### [What this task involves]
Starting with the first line of the material, reproduce exactly each line up to and including the one that contains "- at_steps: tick", leaving out every picture.

### [Raw data]
────────────────────────────────────────

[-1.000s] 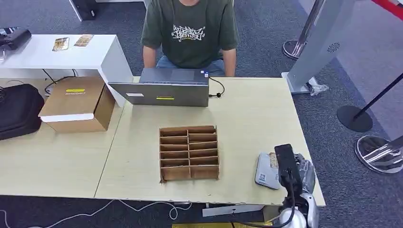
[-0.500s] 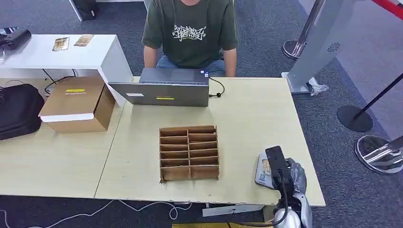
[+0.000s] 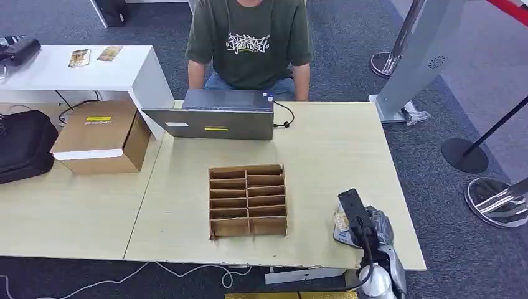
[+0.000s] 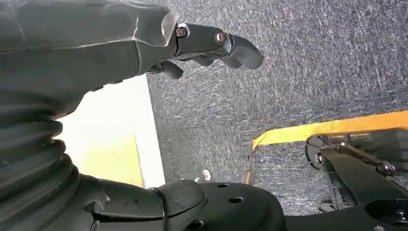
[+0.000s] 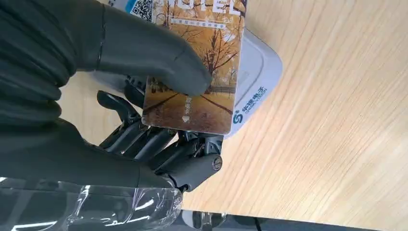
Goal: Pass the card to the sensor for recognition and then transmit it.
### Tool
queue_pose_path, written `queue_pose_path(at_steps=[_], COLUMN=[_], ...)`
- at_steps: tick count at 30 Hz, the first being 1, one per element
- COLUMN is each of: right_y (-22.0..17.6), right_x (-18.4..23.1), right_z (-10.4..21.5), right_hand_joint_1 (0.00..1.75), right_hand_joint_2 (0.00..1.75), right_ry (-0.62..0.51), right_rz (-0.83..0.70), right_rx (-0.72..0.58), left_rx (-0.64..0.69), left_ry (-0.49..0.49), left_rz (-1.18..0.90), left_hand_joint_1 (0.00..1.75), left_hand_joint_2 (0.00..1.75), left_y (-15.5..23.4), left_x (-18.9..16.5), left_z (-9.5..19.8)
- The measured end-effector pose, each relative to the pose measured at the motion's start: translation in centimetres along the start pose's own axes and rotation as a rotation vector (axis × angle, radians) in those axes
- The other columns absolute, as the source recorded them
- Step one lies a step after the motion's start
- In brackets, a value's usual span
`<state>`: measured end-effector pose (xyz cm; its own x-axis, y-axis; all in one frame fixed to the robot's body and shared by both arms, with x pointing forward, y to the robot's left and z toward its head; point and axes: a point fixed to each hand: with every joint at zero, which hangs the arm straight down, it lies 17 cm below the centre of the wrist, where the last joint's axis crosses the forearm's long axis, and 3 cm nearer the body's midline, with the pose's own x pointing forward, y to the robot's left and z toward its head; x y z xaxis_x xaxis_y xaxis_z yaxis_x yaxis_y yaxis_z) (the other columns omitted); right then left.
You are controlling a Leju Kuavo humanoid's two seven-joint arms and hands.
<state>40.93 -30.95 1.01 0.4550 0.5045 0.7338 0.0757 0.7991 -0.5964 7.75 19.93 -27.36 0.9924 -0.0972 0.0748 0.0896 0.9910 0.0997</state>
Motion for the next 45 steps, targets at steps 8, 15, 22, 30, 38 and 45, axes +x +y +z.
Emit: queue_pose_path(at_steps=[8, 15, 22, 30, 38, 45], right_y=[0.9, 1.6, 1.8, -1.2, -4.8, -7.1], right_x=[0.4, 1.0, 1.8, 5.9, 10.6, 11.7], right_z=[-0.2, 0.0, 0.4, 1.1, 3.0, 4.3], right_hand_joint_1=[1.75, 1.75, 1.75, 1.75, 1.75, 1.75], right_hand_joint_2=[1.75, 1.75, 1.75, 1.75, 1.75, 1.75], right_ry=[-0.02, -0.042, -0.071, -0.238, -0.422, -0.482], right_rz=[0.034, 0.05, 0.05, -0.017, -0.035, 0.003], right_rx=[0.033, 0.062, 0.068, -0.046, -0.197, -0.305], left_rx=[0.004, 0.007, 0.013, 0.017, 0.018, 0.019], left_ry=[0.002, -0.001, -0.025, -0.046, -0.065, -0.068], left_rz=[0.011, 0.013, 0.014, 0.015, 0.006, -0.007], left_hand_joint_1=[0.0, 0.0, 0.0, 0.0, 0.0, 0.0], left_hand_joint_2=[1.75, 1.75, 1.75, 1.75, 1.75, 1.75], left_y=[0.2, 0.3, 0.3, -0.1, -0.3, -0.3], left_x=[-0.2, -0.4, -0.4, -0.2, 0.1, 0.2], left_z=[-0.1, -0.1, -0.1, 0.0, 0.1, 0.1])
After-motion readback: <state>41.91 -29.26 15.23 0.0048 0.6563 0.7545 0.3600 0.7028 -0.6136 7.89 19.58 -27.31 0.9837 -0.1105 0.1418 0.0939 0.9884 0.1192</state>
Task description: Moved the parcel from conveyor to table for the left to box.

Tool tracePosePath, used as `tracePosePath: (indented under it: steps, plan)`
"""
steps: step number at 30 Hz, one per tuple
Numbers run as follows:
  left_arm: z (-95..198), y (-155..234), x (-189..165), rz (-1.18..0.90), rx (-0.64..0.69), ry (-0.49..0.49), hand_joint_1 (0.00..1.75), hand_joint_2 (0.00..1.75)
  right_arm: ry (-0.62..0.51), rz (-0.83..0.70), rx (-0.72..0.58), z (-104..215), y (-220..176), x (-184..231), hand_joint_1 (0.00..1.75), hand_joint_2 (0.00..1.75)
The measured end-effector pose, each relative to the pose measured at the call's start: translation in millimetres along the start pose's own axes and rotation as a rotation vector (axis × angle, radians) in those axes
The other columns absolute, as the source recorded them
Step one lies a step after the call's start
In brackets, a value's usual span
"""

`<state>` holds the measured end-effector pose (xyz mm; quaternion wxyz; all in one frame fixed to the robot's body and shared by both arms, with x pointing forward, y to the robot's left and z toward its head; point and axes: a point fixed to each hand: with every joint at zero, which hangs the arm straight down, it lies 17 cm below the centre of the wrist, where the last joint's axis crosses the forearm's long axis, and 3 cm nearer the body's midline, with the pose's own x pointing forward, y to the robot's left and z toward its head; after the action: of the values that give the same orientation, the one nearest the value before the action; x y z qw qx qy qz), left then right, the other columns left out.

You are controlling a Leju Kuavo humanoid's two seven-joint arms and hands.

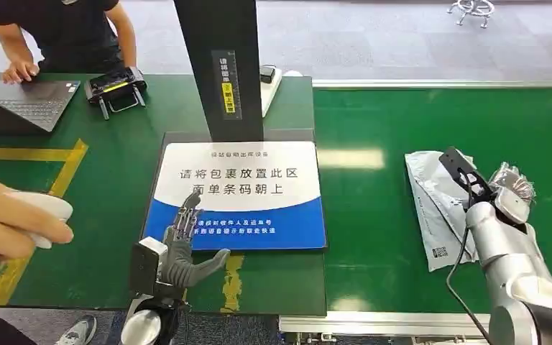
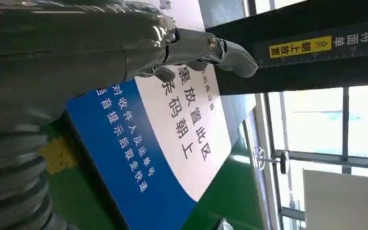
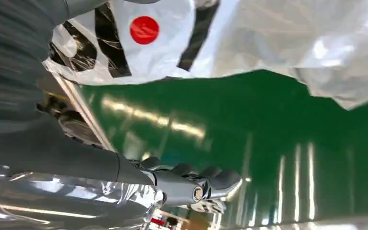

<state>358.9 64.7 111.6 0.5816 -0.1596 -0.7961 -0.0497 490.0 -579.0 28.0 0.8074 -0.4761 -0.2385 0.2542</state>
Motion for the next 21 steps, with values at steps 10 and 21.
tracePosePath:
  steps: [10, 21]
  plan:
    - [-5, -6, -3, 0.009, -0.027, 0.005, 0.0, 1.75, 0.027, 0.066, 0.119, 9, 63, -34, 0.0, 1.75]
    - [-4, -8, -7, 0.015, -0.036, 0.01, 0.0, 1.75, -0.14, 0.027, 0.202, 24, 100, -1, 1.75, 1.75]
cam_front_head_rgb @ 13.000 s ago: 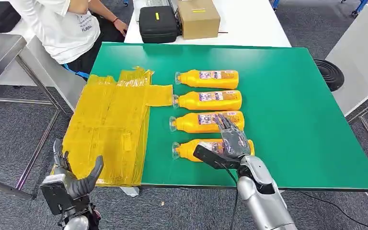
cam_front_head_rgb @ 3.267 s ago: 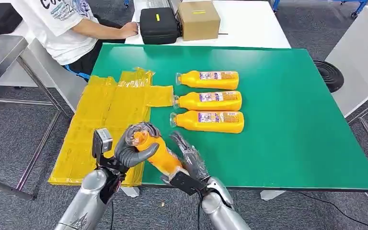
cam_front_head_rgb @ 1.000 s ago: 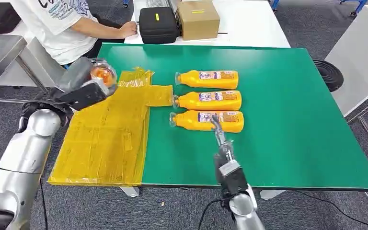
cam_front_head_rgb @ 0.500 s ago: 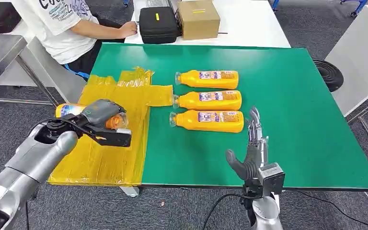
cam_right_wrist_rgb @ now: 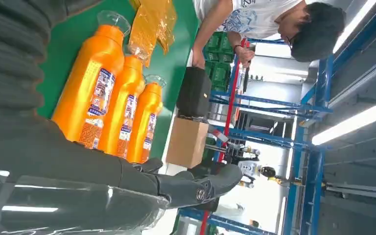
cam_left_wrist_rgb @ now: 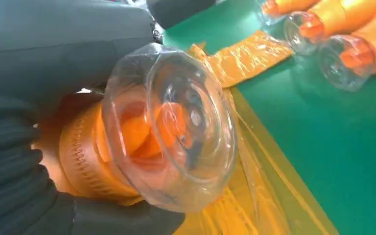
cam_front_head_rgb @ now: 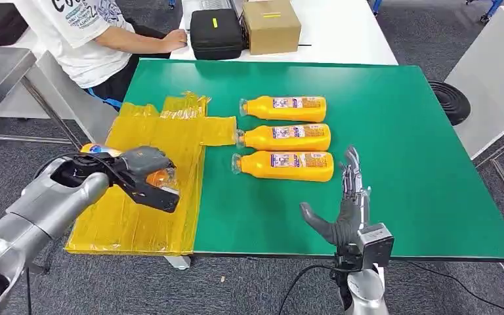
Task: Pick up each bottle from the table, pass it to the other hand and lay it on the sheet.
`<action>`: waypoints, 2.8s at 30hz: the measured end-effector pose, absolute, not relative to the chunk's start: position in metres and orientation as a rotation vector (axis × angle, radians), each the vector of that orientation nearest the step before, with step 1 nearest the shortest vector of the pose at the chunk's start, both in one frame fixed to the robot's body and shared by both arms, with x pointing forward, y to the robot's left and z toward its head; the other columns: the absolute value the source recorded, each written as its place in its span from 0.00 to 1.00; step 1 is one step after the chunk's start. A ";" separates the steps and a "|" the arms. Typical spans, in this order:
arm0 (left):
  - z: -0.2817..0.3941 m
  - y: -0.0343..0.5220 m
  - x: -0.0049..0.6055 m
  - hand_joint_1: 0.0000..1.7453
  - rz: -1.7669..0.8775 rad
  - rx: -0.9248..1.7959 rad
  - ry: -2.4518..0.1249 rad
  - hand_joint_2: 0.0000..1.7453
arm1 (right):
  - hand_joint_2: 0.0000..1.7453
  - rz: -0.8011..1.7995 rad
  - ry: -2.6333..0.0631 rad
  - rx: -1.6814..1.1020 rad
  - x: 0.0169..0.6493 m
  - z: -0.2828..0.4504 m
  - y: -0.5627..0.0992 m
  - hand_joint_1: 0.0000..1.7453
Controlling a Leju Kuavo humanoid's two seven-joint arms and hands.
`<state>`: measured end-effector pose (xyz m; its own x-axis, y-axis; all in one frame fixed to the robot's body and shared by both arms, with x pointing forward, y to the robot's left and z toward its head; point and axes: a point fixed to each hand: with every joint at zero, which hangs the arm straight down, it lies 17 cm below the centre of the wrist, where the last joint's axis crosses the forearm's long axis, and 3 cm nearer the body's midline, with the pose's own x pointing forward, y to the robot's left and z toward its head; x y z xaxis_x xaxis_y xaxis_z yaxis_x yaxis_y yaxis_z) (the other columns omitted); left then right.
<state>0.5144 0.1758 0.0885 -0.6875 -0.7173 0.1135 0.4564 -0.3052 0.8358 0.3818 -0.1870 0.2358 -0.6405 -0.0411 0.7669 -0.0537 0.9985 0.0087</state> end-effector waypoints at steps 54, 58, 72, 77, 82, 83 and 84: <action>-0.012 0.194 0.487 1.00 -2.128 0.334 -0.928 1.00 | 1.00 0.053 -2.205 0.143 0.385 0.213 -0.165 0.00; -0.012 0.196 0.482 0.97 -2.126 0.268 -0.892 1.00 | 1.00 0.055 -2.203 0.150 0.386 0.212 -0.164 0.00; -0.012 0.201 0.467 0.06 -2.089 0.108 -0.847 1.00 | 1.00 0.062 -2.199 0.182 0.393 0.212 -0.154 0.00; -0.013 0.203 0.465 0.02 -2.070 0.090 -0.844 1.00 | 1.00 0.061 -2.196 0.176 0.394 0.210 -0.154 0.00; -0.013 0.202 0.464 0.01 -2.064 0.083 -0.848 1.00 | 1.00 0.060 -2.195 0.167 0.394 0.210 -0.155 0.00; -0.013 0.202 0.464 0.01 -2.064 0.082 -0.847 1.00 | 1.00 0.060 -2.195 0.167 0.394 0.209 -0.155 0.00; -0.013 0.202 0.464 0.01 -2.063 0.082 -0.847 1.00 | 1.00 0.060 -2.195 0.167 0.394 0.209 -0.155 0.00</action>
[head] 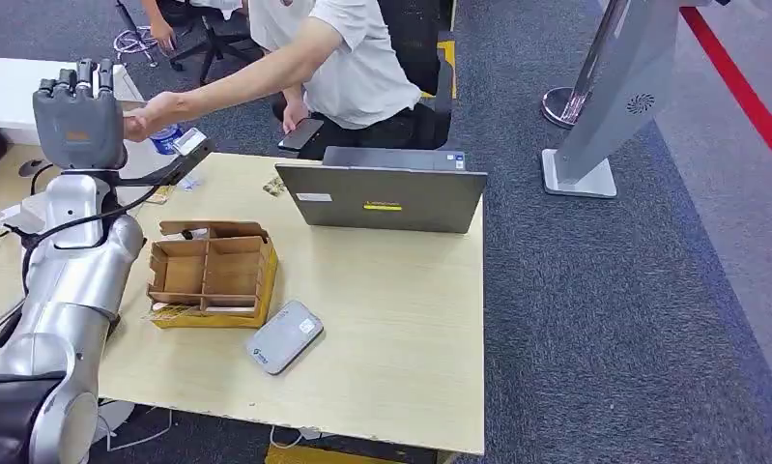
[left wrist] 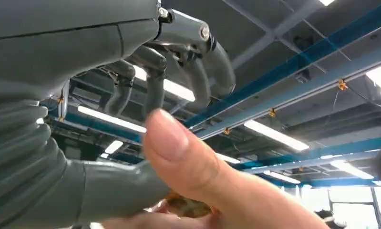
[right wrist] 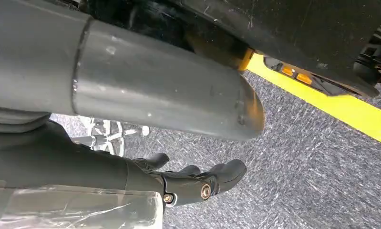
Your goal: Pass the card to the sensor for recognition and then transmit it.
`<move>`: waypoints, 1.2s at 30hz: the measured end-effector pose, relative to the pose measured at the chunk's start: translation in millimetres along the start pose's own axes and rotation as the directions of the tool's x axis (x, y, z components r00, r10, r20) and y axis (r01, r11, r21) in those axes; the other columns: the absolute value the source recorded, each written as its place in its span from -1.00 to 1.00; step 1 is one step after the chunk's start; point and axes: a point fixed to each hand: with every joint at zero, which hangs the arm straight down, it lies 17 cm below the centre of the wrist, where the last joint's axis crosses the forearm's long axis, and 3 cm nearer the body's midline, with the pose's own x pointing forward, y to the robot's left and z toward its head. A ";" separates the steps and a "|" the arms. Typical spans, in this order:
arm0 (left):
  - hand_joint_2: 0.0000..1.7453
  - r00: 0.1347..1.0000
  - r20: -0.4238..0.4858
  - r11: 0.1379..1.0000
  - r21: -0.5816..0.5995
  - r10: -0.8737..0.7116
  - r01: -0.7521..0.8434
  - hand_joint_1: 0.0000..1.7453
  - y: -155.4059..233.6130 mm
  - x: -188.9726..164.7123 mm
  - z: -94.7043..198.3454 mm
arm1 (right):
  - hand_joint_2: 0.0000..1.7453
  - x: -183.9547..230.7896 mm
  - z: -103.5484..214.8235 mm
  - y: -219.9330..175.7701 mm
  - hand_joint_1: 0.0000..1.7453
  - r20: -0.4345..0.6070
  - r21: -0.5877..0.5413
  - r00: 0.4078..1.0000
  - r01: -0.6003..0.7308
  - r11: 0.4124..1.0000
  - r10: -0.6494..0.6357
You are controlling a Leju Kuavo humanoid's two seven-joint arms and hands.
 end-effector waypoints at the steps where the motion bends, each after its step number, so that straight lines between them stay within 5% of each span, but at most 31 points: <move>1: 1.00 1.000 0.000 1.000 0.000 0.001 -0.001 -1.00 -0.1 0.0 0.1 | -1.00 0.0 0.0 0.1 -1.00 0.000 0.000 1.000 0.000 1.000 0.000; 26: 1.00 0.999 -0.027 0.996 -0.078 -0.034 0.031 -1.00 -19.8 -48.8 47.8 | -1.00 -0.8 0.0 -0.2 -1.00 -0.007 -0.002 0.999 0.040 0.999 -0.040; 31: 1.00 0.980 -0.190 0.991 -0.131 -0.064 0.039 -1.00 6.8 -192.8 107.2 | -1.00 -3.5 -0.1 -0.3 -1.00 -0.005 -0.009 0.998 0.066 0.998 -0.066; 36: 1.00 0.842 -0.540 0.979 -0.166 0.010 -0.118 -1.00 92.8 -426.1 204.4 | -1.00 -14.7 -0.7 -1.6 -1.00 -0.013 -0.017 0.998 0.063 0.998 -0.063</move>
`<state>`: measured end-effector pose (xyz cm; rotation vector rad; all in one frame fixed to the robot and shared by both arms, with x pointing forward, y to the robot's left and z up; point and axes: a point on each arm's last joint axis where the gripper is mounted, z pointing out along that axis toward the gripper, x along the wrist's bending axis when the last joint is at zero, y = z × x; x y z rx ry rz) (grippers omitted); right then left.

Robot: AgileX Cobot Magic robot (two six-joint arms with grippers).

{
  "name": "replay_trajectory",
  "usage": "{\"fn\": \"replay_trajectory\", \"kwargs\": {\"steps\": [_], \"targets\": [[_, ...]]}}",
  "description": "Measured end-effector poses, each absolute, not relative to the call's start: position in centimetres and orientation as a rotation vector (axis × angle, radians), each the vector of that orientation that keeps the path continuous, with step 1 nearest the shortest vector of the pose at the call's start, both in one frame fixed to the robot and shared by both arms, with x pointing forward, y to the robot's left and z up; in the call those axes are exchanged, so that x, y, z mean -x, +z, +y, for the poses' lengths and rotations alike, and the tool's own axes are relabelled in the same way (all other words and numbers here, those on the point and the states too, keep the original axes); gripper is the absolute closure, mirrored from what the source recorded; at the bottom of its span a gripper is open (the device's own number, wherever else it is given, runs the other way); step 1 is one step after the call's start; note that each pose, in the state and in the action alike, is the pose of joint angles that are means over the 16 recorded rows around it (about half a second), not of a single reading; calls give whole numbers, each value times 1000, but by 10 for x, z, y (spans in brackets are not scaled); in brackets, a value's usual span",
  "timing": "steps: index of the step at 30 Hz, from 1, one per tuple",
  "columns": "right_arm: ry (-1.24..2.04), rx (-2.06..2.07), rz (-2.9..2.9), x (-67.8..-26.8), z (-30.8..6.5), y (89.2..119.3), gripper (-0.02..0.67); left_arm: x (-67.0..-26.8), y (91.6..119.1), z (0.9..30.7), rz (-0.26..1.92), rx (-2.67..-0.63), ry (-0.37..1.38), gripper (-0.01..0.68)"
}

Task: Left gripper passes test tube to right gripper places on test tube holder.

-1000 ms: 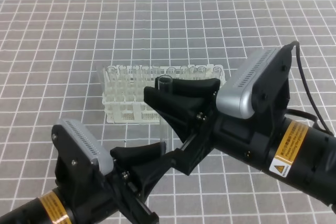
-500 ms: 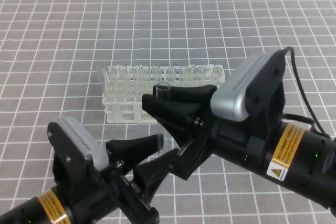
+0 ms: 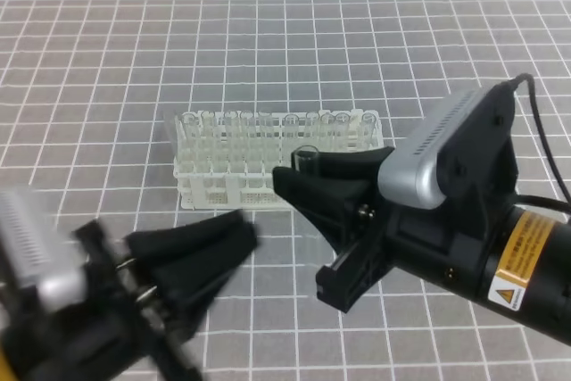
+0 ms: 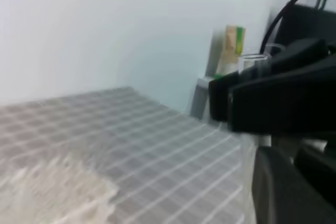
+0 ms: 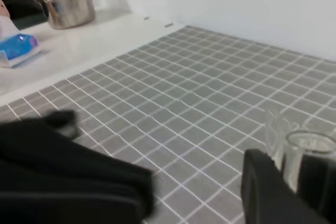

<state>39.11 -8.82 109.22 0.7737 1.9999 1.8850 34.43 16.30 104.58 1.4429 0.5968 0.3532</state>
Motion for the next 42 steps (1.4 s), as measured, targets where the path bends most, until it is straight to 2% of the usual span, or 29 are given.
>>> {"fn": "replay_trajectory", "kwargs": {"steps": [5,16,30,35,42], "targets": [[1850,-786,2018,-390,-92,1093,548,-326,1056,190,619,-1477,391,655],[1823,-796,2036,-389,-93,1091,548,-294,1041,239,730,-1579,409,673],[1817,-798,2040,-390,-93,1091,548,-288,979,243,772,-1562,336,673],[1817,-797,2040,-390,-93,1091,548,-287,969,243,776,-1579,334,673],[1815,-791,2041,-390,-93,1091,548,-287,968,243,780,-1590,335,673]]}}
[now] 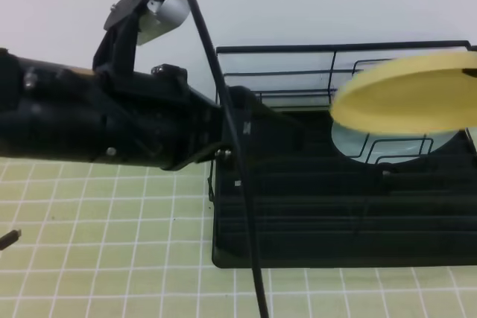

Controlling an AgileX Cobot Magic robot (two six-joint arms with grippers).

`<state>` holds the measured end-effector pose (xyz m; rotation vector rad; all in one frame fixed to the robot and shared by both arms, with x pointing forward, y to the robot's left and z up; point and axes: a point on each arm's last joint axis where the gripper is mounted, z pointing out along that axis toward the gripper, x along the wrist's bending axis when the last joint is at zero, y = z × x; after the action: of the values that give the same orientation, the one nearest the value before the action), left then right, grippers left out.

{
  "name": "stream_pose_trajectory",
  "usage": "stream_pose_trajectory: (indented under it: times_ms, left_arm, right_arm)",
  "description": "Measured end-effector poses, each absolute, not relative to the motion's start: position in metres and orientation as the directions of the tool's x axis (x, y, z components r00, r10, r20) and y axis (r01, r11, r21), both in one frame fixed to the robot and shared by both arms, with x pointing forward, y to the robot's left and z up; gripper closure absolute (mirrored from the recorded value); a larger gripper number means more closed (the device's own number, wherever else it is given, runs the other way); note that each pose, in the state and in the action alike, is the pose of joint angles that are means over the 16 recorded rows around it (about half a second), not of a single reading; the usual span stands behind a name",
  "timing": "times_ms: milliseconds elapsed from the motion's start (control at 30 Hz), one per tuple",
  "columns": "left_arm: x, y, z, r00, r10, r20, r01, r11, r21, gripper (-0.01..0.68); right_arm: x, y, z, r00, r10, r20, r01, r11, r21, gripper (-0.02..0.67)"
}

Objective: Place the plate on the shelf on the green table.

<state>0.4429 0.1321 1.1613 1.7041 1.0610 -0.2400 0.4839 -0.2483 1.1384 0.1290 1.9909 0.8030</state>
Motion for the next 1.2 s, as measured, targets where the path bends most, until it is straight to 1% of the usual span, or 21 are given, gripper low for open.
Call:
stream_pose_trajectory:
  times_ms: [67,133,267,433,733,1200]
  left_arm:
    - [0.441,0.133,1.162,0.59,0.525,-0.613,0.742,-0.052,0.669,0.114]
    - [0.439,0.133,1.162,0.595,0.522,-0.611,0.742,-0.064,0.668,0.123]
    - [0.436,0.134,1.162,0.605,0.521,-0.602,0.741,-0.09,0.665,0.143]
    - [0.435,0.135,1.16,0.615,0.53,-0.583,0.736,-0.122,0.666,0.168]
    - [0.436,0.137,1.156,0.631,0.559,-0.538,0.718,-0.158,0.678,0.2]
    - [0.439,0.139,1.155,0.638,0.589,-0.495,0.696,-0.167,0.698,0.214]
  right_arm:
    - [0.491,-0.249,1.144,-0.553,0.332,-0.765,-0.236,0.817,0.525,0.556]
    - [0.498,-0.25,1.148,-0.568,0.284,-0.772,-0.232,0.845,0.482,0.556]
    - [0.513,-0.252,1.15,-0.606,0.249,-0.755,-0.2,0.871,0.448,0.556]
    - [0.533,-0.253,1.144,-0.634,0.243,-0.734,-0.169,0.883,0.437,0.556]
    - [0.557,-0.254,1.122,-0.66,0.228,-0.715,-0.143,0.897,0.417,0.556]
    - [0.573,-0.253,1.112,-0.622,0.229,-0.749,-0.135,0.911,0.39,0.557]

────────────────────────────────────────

### [Task result]
[-1.000s] 
[-0.500s] 
[+0.000s] 
[+0.000s] 
[+0.000s] 
Goal: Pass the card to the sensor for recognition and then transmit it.
### Tool
queue_pose_path, written `queue_pose_path(at_steps=[_], COLUMN=[_], ...)`
- at_steps: tick count at 30 Hz, the first being 1, one per element

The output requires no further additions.